Two lines in the data below mark the range: the one with "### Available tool" and the one with "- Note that". Return both, along with every line between them, exactly.

################

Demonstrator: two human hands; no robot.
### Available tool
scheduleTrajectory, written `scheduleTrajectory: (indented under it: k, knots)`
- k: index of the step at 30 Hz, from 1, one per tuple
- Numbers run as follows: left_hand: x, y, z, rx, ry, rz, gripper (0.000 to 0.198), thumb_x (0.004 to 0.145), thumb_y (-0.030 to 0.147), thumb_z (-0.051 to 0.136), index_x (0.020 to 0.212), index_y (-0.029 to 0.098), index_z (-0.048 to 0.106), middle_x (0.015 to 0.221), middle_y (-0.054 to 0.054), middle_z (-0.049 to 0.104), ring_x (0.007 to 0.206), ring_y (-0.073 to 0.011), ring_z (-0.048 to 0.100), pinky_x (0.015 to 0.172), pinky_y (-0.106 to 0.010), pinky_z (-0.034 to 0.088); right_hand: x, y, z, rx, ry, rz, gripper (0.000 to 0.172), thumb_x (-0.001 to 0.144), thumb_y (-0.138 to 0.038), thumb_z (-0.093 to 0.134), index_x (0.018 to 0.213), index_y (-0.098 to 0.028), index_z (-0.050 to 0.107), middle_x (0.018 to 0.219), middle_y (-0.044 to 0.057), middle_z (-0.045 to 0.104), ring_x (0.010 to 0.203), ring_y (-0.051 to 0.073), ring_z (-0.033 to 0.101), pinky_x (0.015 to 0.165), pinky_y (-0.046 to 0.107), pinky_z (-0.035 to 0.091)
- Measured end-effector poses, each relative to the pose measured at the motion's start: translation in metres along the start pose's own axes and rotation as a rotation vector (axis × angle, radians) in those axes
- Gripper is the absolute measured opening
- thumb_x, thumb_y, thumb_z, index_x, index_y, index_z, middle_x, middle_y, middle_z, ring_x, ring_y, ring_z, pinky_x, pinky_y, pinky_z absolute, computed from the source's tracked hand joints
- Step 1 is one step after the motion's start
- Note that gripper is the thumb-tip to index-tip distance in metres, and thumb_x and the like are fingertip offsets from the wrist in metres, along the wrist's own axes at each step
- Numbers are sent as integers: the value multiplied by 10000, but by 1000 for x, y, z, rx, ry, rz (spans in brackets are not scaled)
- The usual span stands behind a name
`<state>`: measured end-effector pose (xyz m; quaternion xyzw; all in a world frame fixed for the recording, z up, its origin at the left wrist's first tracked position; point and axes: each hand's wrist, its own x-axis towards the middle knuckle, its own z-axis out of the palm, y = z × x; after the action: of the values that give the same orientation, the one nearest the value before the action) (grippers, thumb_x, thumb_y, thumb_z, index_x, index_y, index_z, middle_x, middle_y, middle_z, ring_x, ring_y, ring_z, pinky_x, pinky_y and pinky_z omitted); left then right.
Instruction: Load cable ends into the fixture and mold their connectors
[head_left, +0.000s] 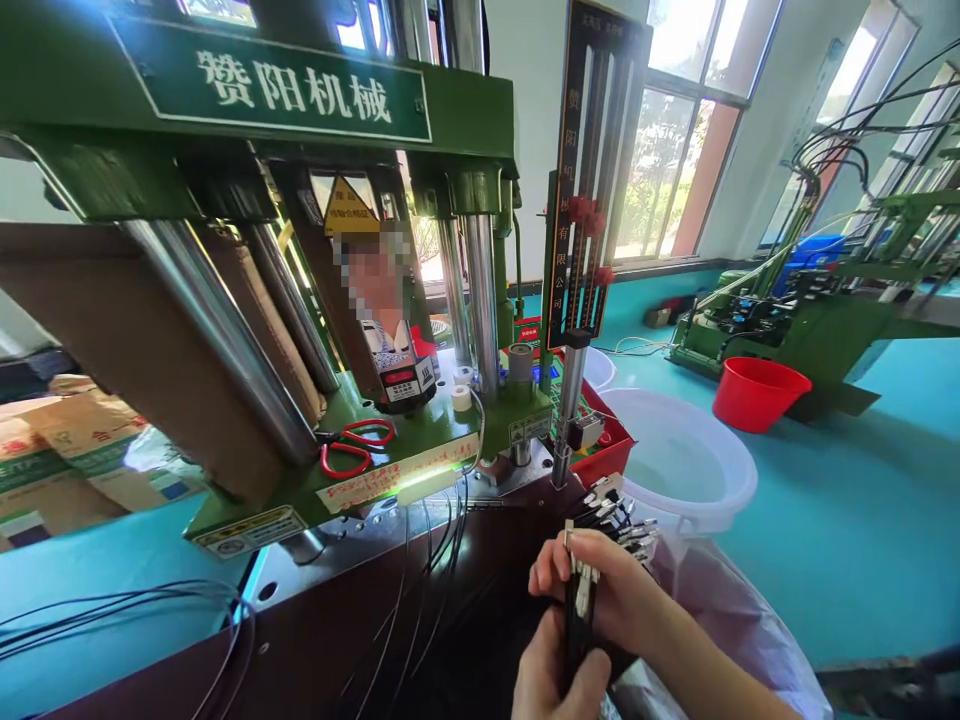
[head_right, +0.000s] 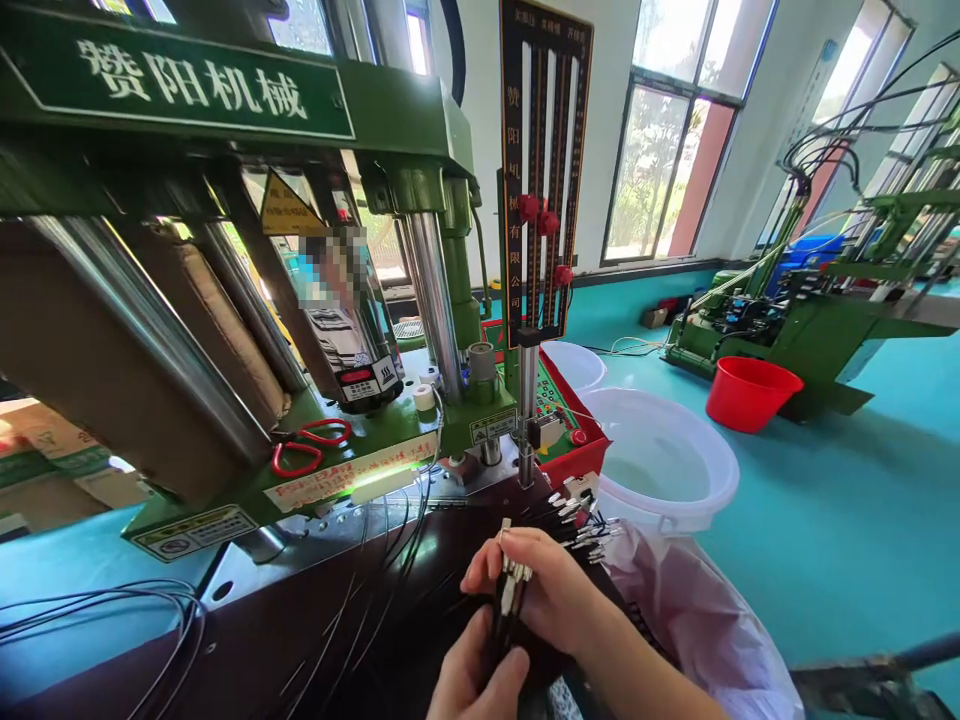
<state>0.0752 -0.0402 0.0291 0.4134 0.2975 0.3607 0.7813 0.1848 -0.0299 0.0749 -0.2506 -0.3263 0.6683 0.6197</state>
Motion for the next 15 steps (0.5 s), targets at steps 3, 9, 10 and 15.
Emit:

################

Solution for this exercise:
### Available tool
scheduleTrajectory, written `scheduleTrajectory: (indented under it: k, knots)`
- k: index of the step at 30 Hz, from 1, one per tuple
- Numbers run as follows: left_hand: x, y, z, rx, ry, rz, gripper (0.000 to 0.198), thumb_x (0.004 to 0.145), thumb_y (-0.030 to 0.147), thumb_z (-0.051 to 0.136), index_x (0.020 to 0.212), index_y (-0.029 to 0.098), index_z (-0.048 to 0.106), middle_x (0.015 to 0.221), middle_y (-0.054 to 0.054), middle_z (-0.049 to 0.104), ring_x (0.007 to 0.206), ring_y (-0.073 to 0.011), ring_z (-0.048 to 0.100), pinky_x (0.015 to 0.172), pinky_y (-0.106 to 0.010), pinky_z (-0.034 to 0.088); right_hand: x, y, z, rx, ry, rz, gripper (0.000 to 0.172), thumb_x (-0.001 to 0.144), thumb_y (-0.138 to 0.038), thumb_z (-0.093 to 0.134), index_x (0.018 to 0.213), index_y (-0.098 to 0.028), index_z (-0.050 to 0.107), middle_x (0.018 to 0.219), middle_y (-0.044 to 0.057), middle_z (-0.045 to 0.104), ring_x (0.010 to 0.203), ring_y (-0.051 to 0.073), ring_z (-0.033 to 0.101), pinky_x (0.015 to 0.165), pinky_y (-0.046 to 0.107), pinky_z (-0.035 to 0.091)
- Measured end-effector poses, each relative to the pose measured at the motion's start: translation in metres along the start pose's own axes and rotation as a rotation vector (axis × angle, radians) in those axes
- Gripper is the absolute measured opening
- thumb_x, thumb_y, thumb_z, index_x, index_y, index_z, middle_x, middle_y, middle_z, ring_x, ring_y, ring_z, pinky_x, pinky_y, pinky_z absolute, computed from the source's tracked hand joints
- Step 1 is one step after the motion's start
- Note that gripper is the thumb-tip to index-tip distance in metres, and thumb_x and the like are fingertip offsets from the wrist in metres, along the wrist's own axes at each step

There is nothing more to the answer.